In the setting of secure multiparty computation, a set of parties wish to jointly compute some function of their inputs. Such a computation must preserve certain security properties, like privacy and correctness, even if some of the participating parties or an external adversary collude to attack the honest parties. Until this paper, all protocols for general secure computation assumed that the parties can communicate reliably via authenticated channels. In this paper, we consider the feasibility of secure computation without any setup assumption. We consider a completely unauthenticated setting, where all messages sent by the parties may be tampered with and modified by the adversary (without the honest parties being able to detect this fact). In this model, it is not possible to achieve the same level of security as in the authenticated-channel setting. Nevertheless, we show that meaningful security guarantees can be provided. In particular, we define a relaxed notion of what it means to “securely compute” a function in the unauthenticated setting.

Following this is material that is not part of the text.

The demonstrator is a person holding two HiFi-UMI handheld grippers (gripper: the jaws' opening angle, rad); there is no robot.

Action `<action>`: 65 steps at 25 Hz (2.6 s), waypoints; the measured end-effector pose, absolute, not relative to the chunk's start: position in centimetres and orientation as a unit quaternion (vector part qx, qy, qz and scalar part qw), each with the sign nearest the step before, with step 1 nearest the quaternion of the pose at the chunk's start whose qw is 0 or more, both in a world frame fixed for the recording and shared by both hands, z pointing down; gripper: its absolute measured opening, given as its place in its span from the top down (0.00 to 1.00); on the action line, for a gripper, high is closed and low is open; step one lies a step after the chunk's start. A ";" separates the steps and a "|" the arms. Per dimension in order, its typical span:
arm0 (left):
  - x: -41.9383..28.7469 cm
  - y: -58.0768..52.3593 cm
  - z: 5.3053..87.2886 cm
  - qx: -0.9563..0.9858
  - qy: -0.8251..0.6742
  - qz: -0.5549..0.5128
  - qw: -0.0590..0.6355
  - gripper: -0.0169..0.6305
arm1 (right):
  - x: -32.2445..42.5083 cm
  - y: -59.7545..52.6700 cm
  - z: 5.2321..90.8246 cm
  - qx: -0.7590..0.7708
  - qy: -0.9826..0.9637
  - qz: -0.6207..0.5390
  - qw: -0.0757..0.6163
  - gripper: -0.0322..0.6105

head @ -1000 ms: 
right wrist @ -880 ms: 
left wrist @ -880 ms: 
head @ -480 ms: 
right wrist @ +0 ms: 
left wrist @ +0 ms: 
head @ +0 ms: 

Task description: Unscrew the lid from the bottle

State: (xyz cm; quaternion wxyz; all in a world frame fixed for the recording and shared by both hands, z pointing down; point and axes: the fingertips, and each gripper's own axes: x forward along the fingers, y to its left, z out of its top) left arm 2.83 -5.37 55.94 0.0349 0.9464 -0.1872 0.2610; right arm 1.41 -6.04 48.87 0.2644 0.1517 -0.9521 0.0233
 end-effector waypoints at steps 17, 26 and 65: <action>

Then, we construct protocols for securely realizing any functionality in the stand-alone model, with no setup assumptions whatsoever. In addition, we construct universally composable protocols for securely realizing any functionality in the common reference string model (while still in an unauthenticated network). We also show that our protocols can be used to provide conceptually simple and unified solutions to a number of problems that were studied separately in the past, including password-based authenticated key exchange and non-malleable commitments.